Magnus Ranstorp from the Centre for the Study of Terrorism and Political Violence interpreted the MV Limburg bombing as well as the Bali bombings as a new phase of al-Qaeda's attacks which would prioritize economic targets in order to undermine global trade and stability. He called both attacks a success, citing "enormous impacts on the insurance sectors, certain stock exchanges and the Southeast Asian tourism industry."

=== Security ===
In response to the bombing, the Yemeni government showed an increased interest in establishing a coast guard force. US Central Command general Tommy Franks conducted a meeting with Yemeni President Ali Abdullah Saleh in Sanaa on 17 October, during which he reaffirmed the US's willingness to support Yemen in establishing a coast guard to prevent terrorism. During a press conference at the US embassy, Franks noted the requirement of a coast guard for the country due to its long coastline, and use the Limburg bombing as an example of terrorists exploiting the lack of security along it. During the conference, Franks announced that the US would be gifting the Yemeni government nine patrol boats which would arrive by the next summer, and that an American expert would be working with the Yemeni coast guard authority. He also stated that Yemeni officers were being trained by the US in English, and that by the end of the year they would receive coast guard training in either Yemen or Europe.

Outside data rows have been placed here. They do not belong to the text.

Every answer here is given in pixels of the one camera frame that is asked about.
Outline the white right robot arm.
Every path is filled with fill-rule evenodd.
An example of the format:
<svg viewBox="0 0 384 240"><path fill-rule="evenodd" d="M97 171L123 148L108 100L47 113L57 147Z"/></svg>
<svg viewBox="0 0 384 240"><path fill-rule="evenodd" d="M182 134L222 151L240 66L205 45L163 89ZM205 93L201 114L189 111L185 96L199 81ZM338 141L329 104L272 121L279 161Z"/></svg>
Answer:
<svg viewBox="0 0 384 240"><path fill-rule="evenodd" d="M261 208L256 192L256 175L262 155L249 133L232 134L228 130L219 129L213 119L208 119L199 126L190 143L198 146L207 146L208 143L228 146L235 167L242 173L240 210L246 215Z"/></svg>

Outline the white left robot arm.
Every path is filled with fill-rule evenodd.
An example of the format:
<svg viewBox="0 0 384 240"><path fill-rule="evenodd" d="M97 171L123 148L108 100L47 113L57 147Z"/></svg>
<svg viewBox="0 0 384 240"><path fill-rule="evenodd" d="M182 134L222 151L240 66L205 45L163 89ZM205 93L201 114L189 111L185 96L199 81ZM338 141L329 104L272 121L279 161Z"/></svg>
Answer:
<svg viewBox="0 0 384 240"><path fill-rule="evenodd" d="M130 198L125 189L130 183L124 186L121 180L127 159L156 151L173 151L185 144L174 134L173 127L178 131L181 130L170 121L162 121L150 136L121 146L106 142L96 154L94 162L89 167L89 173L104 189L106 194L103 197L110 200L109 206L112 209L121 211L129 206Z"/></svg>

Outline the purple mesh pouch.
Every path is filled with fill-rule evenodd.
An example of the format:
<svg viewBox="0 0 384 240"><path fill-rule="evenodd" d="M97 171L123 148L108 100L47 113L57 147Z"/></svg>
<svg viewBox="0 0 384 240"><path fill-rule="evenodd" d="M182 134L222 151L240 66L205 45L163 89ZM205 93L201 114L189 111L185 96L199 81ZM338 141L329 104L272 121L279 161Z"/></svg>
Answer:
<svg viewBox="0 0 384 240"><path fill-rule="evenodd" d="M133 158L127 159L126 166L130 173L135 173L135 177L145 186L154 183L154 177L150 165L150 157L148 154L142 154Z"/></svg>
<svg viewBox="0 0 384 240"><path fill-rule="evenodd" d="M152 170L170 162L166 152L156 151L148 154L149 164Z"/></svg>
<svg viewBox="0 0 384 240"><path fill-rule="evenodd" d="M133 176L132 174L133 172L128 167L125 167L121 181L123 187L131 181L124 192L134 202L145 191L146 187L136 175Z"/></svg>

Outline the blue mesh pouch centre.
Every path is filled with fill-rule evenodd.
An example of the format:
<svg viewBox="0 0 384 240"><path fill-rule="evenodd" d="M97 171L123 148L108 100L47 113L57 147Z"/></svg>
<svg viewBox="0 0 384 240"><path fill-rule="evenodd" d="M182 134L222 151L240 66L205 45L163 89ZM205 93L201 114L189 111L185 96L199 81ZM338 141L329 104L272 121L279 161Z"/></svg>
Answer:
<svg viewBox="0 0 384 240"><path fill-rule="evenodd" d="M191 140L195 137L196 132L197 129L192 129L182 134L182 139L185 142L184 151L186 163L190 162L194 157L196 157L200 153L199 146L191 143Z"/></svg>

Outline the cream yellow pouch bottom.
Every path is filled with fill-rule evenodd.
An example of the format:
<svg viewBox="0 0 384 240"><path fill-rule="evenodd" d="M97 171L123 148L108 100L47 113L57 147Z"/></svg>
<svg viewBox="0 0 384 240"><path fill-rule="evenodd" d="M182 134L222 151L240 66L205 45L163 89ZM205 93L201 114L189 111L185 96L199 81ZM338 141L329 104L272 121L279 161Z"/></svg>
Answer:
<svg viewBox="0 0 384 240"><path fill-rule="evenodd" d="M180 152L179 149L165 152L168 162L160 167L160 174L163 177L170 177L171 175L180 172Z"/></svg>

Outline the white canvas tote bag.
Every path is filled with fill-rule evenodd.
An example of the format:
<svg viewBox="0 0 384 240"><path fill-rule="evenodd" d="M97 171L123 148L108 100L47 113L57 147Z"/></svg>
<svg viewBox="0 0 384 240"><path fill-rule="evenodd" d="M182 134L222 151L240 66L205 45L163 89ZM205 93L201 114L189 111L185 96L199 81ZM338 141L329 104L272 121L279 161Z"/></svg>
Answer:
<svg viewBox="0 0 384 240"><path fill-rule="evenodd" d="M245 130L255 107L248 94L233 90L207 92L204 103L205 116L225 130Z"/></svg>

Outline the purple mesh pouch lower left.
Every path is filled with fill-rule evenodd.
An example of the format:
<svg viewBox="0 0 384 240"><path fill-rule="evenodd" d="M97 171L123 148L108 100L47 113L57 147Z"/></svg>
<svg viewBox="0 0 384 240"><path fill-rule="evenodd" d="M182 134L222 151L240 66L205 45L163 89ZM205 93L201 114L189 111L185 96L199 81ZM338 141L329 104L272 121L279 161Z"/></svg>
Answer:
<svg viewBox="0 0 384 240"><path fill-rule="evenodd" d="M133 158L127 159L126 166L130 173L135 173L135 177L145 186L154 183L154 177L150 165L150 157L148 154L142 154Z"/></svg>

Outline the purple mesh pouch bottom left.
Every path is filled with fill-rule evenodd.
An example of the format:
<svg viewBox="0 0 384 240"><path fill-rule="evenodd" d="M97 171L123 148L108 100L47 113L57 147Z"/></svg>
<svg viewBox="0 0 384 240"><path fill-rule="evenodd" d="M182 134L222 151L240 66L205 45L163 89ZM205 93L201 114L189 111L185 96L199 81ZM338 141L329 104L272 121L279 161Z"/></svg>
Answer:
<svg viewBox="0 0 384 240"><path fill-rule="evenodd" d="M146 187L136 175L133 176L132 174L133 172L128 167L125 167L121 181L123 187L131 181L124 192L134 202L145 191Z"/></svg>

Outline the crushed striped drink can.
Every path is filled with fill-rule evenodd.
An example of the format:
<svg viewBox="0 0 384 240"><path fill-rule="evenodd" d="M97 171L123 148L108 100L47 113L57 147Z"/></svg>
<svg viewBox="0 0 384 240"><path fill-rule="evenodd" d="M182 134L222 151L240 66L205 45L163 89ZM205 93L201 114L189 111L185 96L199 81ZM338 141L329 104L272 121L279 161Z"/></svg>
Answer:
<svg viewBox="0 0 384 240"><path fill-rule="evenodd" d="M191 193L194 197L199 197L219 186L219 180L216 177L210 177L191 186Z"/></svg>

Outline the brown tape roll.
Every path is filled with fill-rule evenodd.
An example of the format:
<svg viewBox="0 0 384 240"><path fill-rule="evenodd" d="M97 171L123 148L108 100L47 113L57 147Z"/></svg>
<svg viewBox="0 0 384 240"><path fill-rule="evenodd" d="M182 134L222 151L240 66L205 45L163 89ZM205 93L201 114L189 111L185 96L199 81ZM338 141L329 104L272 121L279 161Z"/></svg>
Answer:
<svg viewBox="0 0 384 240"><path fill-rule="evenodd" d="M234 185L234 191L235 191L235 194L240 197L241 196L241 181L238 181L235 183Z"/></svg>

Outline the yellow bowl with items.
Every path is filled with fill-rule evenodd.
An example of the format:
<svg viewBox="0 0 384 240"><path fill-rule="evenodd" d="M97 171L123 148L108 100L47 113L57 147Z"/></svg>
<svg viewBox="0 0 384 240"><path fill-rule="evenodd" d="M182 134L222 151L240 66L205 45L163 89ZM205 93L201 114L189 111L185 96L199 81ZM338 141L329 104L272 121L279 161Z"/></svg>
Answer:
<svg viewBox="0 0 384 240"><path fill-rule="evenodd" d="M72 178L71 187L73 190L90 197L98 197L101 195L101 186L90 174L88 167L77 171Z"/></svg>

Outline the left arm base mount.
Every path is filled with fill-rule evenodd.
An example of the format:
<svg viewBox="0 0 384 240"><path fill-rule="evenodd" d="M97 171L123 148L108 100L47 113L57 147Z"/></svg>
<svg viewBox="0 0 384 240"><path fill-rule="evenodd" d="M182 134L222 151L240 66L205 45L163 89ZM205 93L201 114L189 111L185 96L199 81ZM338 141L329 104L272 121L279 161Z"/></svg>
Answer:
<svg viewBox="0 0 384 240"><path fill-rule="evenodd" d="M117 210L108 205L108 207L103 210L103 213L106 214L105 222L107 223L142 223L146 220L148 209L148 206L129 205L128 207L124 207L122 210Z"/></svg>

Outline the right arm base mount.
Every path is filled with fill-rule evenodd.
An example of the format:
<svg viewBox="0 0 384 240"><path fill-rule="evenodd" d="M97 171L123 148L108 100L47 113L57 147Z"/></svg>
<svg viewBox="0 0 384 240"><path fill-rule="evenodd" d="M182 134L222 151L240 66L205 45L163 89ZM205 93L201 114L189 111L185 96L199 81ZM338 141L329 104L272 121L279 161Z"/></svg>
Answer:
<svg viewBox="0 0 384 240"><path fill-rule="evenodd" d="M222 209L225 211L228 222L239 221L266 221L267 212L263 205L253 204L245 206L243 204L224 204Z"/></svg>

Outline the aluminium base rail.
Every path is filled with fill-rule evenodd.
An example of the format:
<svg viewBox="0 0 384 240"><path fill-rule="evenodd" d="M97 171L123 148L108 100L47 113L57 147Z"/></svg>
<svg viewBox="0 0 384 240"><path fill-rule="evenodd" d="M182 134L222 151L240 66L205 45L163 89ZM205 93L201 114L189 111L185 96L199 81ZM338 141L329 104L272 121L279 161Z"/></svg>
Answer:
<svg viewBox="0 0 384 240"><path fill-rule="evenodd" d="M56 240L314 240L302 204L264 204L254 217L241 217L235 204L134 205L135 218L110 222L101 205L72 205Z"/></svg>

The Yemeni Coast Guard was officially established in 2003. By May 2005, the Coast Guard consisted of 1,200 officers, 40 boats and six bases, and had an annual budget of $11 million.

== Aftermath ==
On 3 November, a CIA drone strike on a car travelling through Marib killed six al-Qaeda-linked individuals, including Abu Ali al-Harithi, the leader of al-Qaeda in Yemen who planned and ordered the attack on the Limburg.

On 6 February 2006, 23 members of al-Qaeda escaped from a Political Security Organization prison in Sanaa. Among the escapees included Fawaz al-Rubaiee, Umar Hassan Jarallah, and Muhammad al-Umda, all of whom were convicted for participating in the Limburg bombing. On 15 September of that year, Jarallah would kill himself in a suicide bombing along with another militant in an al-Qaeda attack on an oil facility in Marib. Rubaiee, a key planner in the attack, was later killed in a raid by Yemeni security forces in October. Al-Umda was killed by a US drone strike in 2012.